Au cours de sa vie, Hans Eggimann a créé au total 97 ex-libris, pour lui-même, son entourage, ainsi que pour le compte de particuliers et d’institutions. Par leur densité picturale et conceptuelle, nombre de ces petites feuilles s’apparentent à des gravures artistiques originales. L’approche expérimentale d’Eggimann en matière d’encres d’impression est frappante : presque tous les ex-libris, en particulier ceux réalisés selon les techniques d’impression en creux que sont l’eau-forte et l’aquatinte, existent en plusieurs variantes de couleurs, qui ne diffèrent parfois que par des nuances, mais parfois aussi de manière significative. La multitude de tirages aux couleurs variées montre qu’Eggimann considérait la coloration de ses plaques d’impression en creux comme un domaine créatif à part entière. Grâce à ces différentes couleurs, ses ex-libris sont parfois devenus de petites pièces uniques, ce qui a encore accru leur attrait et leur valeur pour les collectionneurs. Cela nous ramène à l’autoportrait mentionné plus haut : en intégrant dans son œuvre une presse à gravure, Eggimann se représente non seulement comme graveur, mais aussi comme imprimeur habile dans l’utilisation des couleurs — une image qui reflète de manière frappante la façon dont il se percevait en tant qu’artiste graveur.

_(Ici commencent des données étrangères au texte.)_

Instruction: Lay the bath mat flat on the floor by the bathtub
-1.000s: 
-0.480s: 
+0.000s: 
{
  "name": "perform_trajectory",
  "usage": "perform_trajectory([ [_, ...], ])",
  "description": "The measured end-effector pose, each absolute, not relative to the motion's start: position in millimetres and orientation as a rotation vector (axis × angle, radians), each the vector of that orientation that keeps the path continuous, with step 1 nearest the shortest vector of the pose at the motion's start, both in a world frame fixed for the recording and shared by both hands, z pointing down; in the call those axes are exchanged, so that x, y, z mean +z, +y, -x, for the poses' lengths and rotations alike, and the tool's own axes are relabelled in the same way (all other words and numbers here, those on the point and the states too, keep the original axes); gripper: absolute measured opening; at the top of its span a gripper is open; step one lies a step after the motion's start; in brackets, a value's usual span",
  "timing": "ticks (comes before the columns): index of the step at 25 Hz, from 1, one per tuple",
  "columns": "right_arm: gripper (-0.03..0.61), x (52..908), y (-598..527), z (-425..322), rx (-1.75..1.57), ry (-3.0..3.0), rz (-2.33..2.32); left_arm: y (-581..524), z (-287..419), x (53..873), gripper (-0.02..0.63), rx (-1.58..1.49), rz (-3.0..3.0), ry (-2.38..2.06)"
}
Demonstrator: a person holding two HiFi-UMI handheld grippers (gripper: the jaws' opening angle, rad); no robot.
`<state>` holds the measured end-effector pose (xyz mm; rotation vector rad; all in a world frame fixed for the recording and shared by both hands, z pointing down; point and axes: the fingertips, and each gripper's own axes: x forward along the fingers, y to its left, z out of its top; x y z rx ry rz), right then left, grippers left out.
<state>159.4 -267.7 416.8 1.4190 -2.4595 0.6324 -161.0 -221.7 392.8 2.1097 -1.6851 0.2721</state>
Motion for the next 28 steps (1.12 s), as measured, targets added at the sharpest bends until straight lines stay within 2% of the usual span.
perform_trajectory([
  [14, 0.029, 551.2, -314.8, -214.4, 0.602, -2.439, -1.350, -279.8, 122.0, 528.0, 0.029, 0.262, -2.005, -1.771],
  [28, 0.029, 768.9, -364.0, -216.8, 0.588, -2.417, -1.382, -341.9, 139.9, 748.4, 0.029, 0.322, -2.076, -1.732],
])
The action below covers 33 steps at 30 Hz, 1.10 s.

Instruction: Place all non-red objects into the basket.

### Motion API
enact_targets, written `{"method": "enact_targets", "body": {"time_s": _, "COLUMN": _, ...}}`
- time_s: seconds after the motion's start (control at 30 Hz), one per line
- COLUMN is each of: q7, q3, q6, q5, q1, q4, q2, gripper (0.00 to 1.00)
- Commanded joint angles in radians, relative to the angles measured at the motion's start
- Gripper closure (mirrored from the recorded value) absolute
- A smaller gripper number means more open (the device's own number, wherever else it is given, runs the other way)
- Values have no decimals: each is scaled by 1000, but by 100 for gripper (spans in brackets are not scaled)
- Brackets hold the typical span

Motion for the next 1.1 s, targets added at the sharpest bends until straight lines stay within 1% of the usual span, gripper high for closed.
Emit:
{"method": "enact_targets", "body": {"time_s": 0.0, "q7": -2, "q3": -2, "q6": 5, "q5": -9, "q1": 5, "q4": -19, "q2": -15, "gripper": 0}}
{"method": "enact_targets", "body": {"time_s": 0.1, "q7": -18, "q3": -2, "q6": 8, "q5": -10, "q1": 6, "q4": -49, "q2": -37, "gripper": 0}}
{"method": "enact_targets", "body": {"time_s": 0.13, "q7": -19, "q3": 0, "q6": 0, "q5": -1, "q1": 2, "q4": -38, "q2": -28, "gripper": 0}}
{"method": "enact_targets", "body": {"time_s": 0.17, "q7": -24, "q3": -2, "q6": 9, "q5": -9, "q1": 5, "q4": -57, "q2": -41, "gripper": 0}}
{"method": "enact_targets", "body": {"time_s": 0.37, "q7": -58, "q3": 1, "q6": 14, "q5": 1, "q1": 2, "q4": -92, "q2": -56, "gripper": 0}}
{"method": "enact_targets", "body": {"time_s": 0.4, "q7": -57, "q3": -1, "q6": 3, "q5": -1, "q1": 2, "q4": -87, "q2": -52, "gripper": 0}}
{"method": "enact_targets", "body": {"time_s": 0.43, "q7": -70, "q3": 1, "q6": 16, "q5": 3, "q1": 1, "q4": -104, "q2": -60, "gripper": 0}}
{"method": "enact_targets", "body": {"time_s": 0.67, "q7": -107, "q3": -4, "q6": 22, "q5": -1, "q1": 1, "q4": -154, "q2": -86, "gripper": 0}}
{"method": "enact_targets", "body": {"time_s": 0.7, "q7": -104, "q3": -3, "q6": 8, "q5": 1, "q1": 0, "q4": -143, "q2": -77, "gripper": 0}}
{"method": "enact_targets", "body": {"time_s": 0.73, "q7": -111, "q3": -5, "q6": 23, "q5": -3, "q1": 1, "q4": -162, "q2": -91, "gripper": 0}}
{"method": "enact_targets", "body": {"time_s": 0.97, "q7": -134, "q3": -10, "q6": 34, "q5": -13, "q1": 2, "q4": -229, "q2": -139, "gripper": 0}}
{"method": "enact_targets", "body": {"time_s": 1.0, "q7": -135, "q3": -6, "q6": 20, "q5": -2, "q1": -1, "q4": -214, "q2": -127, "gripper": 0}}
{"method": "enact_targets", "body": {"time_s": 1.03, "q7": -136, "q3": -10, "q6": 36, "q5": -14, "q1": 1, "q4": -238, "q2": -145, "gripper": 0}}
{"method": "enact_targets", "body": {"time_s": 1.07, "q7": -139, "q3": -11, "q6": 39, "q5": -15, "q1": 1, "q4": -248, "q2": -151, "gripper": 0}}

Hans Eggimann (1872-1929) est un architecte, peintre et graveur bernois. Après des études à Dresde et à Paris, il participe à la construction du pont Kornhausbrücke à Berne et à l’aménagement intérieur du Palais fédéral. À partir de 1919, il se consacre davantage aux arts plastiques et en particulier à la gravure. Il crée de nombreuses œuvres aux contenus fantastiques et satiriques, notamment des ex-libris qui lui valent une reconnaissance internationale. Eggimann est cofondateur du magazine satirique « Berner Bärenspiegel ». Il met fin à ses jours en 1929.